TASK PROMPT -> Produce a word-for-word copy of the data below.
---+---
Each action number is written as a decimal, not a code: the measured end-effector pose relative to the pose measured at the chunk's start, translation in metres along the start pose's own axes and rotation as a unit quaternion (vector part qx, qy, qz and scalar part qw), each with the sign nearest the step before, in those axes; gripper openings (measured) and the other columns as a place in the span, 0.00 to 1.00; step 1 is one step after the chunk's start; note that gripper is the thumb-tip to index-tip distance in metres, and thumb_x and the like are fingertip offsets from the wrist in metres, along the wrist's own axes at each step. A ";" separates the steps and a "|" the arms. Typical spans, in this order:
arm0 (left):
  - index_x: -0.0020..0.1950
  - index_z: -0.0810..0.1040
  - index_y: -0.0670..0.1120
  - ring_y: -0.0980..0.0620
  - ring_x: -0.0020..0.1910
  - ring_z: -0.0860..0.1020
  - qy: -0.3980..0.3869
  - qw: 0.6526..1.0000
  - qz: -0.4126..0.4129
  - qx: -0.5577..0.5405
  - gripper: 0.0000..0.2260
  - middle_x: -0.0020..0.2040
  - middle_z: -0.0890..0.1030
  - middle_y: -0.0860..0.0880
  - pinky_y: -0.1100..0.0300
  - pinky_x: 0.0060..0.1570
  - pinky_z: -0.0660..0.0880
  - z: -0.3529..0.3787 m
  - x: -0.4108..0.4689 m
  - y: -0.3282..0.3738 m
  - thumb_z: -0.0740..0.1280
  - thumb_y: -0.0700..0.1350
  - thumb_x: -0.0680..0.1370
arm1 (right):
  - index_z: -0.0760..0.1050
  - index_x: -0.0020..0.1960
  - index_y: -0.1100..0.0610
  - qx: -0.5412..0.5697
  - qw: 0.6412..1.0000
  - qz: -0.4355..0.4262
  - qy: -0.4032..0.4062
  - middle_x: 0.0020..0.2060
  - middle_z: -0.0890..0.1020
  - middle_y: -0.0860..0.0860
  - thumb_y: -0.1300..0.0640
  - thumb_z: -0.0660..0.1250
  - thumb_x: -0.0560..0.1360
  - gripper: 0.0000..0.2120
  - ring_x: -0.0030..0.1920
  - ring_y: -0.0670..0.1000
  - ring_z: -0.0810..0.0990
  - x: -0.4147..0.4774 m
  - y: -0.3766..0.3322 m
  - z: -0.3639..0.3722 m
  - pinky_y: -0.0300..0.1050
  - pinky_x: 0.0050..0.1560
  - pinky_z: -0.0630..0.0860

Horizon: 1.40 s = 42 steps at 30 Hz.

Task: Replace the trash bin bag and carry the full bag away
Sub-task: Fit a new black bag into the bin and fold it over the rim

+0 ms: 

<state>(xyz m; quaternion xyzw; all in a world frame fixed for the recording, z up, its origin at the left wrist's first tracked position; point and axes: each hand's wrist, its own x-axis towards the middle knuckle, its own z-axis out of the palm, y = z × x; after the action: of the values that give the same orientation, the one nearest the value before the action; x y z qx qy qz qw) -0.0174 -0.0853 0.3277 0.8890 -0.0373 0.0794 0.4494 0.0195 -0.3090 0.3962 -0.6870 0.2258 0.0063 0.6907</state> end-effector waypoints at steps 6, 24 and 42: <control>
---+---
ANSWER TO THIS PROBLEM ->
Each action number is written as a decimal, not a code: the measured end-effector pose relative to the pose measured at the chunk's start, translation in metres along the start pose's own axes and rotation as a unit quaternion (vector part qx, qy, qz and scalar part qw), each with the sign nearest the step before, in those axes; gripper openings (measured) and the other columns as a place in the span, 0.00 to 1.00; step 1 is one step after the chunk's start; note that gripper is the thumb-tip to index-tip distance in metres, and thumb_x and the like are fingertip offsets from the wrist in metres, along the wrist's own axes at each step. A ";" separates the steps and a "|" the arms. Typical spans, in this order:
arm0 (left):
  - index_x: -0.0020..0.1950
  - index_z: -0.0810..0.1040
  - index_y: -0.0670..0.1120
  - ring_y: -0.0980..0.0620
  - ring_x: -0.0020..0.1910
  - ring_z: -0.0860..0.1020
  - qy: -0.3980..0.3869
  - qw: 0.6526..1.0000
  - qz: -0.4126..0.4129
  - qx: -0.5577..0.5405
  - gripper: 0.0000..0.2260
  - middle_x: -0.0020..0.2040
  - middle_z: -0.0890..0.1030
  - middle_y: -0.0860..0.0880
  - pinky_y: -0.1100..0.0300
  - pinky_x: 0.0060..0.1570
  - pinky_z: -0.0660..0.0880
  - z: -0.3529..0.3787 m
  - x: -0.4108..0.4689 m
  - y: -0.3282..0.3738 m
  - thumb_z: -0.0740..0.1280
  - thumb_y: -0.0700..0.1350
  - thumb_x: -0.0680..0.1370
arm1 (right):
  - index_z: -0.0760..0.1050
  - index_x: -0.0020..0.1960
  - index_y: -0.1100..0.0610
  - qx: -0.5412..0.5697
  - qw: 0.6412..1.0000
  - qz: -0.4355..0.4262
  - qy: -0.4032..0.4062
  - middle_x: 0.0020..0.2060
  - middle_z: -0.0890..0.1020
  - middle_y: -0.0860..0.0860
  - thumb_y: -0.1300..0.0640
  - thumb_z: -0.0660..0.1250
  - thumb_x: -0.0560..0.1360
  - gripper: 0.0000..0.2120
  - ring_x: -0.0030..0.1920
  - ring_y: -0.0670..0.1000
  - ring_z: -0.0810..0.0990
  - x: -0.4147..0.4774 m
  - y: -0.3766..0.3322 m
  - z: -0.3639..0.3722 m
  - pinky_y: -0.0300..0.1050
  - pinky_x: 0.0050..0.1560
  - pinky_z: -0.0630..0.0860

Horizon: 1.40 s = 42 steps at 30 Hz.

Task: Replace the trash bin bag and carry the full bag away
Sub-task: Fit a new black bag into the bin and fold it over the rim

+0 ms: 

<state>(xyz m; quaternion xyzw; all in a world frame fixed for the recording, z up, its origin at the left wrist's first tracked position; point and axes: each hand's wrist, its own x-axis towards the middle knuckle, its own z-axis out of the palm, y = z × x; after the action: of the values that give the same orientation, the one nearest the value before the action; x y z qx qy qz qw) -0.0174 -0.0853 0.3277 0.8890 -0.0373 0.0794 0.4494 0.0195 -0.3090 0.3962 -0.6870 0.2258 0.0063 0.6907</state> end-effector waypoints at steps 6, 24 and 42: <control>

The output requires no further additions.